Dari kacamata sains, rentetan bencana ini dipicu oleh beberapa faktor meteorologis dan geospasial yang saling berinteraksi. Badan Meteorologi, Klimatologi, dan Geofisika (BMKG) mengidentifikasi dua sistem cuaca signifikan: Siklon Tropis KOTO yang berkembang di Laut Sulu dan Bibit Siklon 95B yang terpantau di Selat Malaka. Bibit Siklon 95B kemudian menguat menjadi Siklon Tropis Senyar, sebuah fenomena yang tidak lazim terjadi di dekat garis khatulistiwa. Keberadaan Siklon Tropis Senyar secara drastis meningkatkan suplai uap air di Selat Malaka, memicu hujan sangat lebat hingga ekstrem serta angin kencang di Sumatera bagian utara. Bersamaan dengan itu, wilayah barat Indonesia juga berada dalam fase Indian Ocean Dipole (IOD) negatif, yang menarik lebih banyak uap air dari Samudra Hindia ke atmosfer Indonesia, semakin mengintensifkan curah hujan di luar pola musim normal.
Faktor geografis dan kondisi geospasial Sumatera Utara turut memperparah dampak bencana. Wilayah ini, yang dicirikan oleh pola hujan ekuatorial bimodal dengan dua puncak musim hujan, mengalami musim hujan hampir sepanjang tahun dengan variabilitas presipitasi yang tinggi. Topografi pegunungan curam dan tanah yang labil, khususnya di kawasan Tapanuli, menjadikannya sangat rentan terhadap longsor ketika jenuh air akibat hujan terus-menerus. Degradasi tutupan lahan, seperti penggundulan hutan, tata guna lahan yang tidak teratur, dan sistem drainase perkotaan yang kurang memadai, semakin memperparah risiko banjir di dataran rendah dan dataran banjir. Pemanasan laut global juga diduga berperan dalam memperluas area pertumbuhan siklon hingga mendekati lintang yang biasanya dianggap aman, menunjukkan dampak nyata perubahan iklim global.
Menanggapi situasi ini, peran ilmu pengetahuan dan lembaga terkait sangat krusial.

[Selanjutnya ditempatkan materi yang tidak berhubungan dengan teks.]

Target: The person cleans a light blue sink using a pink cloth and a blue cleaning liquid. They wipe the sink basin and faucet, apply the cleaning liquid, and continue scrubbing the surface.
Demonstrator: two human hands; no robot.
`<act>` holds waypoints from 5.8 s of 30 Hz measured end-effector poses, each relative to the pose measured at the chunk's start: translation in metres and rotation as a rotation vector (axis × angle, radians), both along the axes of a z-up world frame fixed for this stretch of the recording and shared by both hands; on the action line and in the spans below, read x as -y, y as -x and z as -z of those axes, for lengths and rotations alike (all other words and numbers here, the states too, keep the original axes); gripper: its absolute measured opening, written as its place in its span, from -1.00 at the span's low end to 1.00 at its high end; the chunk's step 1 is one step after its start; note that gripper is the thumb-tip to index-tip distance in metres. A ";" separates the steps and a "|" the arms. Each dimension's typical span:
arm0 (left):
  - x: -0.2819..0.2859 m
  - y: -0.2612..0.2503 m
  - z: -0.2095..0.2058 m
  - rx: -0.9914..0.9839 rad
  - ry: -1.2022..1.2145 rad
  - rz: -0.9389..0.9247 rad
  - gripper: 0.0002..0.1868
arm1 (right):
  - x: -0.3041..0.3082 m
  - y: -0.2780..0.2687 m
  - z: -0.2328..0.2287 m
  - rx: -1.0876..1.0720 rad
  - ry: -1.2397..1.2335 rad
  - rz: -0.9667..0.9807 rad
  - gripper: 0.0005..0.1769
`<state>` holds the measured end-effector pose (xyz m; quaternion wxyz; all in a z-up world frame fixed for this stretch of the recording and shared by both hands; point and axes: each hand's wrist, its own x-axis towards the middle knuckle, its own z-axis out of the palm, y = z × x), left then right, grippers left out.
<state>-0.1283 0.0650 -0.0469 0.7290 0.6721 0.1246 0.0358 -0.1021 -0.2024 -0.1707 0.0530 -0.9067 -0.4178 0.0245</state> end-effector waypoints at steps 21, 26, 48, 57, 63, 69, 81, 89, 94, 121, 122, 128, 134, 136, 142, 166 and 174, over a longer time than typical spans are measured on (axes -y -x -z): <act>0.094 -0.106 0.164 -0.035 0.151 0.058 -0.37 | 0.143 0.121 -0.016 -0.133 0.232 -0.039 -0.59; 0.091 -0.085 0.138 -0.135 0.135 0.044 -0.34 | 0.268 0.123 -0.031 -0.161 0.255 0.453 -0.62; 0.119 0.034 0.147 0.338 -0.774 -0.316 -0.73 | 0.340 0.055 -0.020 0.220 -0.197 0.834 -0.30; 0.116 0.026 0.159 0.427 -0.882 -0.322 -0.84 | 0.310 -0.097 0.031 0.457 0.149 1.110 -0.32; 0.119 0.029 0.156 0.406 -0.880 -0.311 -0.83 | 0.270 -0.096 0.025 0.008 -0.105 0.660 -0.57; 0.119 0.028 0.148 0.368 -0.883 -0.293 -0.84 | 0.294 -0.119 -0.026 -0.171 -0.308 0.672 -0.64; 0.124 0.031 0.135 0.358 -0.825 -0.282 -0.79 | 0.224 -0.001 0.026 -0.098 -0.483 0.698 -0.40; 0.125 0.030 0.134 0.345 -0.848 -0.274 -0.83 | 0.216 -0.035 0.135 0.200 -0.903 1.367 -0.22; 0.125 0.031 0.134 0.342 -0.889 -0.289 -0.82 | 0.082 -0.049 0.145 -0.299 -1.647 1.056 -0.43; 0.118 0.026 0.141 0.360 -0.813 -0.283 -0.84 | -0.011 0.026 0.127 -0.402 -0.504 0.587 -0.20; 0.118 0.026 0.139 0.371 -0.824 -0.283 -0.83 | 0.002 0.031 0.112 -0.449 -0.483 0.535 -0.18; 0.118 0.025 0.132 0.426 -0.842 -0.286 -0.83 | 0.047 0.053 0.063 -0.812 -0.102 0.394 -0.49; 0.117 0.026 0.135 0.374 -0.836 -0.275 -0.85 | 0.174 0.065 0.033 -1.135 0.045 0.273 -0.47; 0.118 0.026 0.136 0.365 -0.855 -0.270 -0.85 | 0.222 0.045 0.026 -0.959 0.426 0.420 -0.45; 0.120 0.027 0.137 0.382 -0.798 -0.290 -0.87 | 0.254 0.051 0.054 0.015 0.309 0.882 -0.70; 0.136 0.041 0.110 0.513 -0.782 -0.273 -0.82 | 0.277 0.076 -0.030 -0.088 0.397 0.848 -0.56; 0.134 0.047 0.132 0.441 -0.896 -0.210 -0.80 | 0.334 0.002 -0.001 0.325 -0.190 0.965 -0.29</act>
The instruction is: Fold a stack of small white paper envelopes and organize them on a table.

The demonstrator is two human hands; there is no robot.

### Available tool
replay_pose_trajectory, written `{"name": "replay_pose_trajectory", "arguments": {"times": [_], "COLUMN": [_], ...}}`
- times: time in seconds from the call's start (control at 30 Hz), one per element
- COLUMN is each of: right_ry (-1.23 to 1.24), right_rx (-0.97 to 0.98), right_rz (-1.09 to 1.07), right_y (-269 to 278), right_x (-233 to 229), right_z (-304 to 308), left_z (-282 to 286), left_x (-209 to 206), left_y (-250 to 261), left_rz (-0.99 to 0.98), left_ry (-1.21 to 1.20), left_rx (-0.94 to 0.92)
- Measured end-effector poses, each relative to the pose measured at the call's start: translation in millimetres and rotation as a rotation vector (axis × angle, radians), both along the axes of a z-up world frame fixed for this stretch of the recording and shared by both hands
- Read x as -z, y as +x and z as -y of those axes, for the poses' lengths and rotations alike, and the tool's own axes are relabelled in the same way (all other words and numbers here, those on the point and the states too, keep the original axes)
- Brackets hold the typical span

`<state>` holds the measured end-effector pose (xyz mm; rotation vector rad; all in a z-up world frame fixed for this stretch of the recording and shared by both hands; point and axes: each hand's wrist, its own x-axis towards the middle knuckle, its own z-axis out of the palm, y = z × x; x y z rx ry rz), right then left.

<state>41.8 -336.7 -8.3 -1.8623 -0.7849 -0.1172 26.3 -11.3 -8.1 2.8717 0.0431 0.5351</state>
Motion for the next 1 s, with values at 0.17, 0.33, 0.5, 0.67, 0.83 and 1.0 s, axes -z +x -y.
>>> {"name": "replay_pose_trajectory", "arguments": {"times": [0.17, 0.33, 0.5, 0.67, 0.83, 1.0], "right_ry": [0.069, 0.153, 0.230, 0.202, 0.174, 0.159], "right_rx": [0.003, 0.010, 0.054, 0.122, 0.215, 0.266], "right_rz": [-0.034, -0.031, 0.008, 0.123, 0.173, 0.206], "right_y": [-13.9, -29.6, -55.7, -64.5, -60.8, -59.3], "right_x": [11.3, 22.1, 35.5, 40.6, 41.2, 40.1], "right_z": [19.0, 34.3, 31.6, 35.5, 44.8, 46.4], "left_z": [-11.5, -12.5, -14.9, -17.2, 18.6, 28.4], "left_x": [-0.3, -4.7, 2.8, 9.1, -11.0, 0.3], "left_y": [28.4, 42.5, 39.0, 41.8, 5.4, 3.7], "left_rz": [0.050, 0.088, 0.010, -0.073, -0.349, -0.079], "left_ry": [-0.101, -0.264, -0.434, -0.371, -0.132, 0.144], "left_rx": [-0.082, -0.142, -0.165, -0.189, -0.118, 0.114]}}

BMKG secara aktif memberikan peringatan dini mengenai potensi cuaca ekstrem, termasuk hujan lebat disertai kilat, petir, dan angin kencang, serta risiko banjir dan longsor di berbagai wilayah seperti Langkat, Medan, dan Deli Serdang. Ahli dari Fakultas Ilmu dan Teknologi Kebumian (FITB) Institut Teknologi Bandung (ITB) turut menganalisis fenomena ini sebagai dampak interaksi antara faktor atmosfer, kondisi geospasial, dan kapasitas tampung wilayah.

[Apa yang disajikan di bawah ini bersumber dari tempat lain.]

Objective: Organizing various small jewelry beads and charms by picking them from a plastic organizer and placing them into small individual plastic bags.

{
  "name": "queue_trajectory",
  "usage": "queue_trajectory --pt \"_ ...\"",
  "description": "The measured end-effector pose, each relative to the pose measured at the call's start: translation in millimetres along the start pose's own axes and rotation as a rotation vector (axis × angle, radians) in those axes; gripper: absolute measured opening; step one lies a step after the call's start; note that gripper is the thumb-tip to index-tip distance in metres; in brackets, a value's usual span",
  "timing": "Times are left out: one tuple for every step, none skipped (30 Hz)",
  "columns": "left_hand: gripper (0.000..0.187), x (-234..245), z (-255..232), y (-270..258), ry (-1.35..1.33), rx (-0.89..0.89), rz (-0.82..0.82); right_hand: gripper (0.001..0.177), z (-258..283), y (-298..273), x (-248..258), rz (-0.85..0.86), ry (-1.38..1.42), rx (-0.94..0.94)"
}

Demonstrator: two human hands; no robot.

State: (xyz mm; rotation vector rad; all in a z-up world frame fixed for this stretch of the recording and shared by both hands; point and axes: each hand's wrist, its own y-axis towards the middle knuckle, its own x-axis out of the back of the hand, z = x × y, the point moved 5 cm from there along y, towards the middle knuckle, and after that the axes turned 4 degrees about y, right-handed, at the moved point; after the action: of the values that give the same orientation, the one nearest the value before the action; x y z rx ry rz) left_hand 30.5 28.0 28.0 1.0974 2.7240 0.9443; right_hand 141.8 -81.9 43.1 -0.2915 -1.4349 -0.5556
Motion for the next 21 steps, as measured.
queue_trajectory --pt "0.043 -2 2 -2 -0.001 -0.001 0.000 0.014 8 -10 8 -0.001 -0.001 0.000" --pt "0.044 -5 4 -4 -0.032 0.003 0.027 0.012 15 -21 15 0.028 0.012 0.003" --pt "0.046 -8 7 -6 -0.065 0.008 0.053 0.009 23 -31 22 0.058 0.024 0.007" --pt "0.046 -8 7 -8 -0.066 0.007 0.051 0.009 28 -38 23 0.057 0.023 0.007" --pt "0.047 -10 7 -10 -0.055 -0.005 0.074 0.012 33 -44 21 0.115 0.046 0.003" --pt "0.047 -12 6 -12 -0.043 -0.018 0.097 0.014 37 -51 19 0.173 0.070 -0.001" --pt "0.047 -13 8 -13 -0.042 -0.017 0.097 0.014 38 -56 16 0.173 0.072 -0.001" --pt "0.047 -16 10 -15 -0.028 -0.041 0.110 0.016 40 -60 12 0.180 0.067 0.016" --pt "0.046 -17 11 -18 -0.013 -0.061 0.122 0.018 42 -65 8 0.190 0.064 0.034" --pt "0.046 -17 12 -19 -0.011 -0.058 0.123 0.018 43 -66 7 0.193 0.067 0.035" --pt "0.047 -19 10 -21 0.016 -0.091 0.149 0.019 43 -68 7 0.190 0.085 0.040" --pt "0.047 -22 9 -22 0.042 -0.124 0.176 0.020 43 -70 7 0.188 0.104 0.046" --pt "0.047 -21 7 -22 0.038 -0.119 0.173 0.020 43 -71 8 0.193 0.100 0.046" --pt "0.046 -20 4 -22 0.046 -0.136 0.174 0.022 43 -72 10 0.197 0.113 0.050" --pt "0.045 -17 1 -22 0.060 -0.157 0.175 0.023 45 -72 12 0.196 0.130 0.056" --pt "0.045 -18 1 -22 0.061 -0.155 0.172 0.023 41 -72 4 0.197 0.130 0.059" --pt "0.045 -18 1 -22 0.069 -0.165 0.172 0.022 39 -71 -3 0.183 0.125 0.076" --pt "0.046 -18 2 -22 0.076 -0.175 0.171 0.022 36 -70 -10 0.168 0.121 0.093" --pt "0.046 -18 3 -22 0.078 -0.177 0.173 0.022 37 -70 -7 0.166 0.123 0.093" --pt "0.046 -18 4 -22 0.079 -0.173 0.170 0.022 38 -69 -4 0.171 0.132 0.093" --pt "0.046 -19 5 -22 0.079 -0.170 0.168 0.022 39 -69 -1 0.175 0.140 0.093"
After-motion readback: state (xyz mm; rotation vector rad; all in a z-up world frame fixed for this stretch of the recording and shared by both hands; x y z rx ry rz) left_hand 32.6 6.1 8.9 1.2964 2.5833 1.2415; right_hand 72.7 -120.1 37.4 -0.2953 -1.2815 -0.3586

Dalam upaya mitigasi jangka panjang, sains menawarkan solusi komprehensif. Penguatan sistem peringatan dini yang tidak hanya akurat secara ilmiah tetapi juga komunikatif dan mudah dipahami masyarakat menjadi prioritas utama. Perbaikan tata ruang berbasis risiko, konservasi kawasan penahan air, dan pemodelan geospasial sangat penting untuk mengurangi kerentanan. Relokasi permukiman di bantaran sungai dan lereng curam, rehabilitasi serta konservasi daerah aliran sungai, peningkatan infrastruktur drainase, dan reboisasi adalah langkah-langkah konkret yang direkomendasikan. Pendidikan publik dan literasi kebencanaan juga esensial untuk membangun ketahanan masyarakat. Pemerintah Provinsi Sumatera Utara bersama BMKG telah berkomitmen untuk menekan korban bencana hidrometeorologi hingga nol melalui sistem peringatan dini dan tindakan dini, yang diperkuat dengan Instruksi Gubernur Nomor 5 Tahun 2025 tentang peringatan dini dan kesiapsiagaan menghadapi ancaman bencana hidrometeorologi basah. Kolaborasi antara pemerintah, lembaga ilmiah, dan perguruan tinggi diharapkan dapat mengintegrasikan sains atmosfer, pemodelan geospasial, tata kelola lingkungan, serta komunikasi kebencanaan yang adaptif dan berbasis data.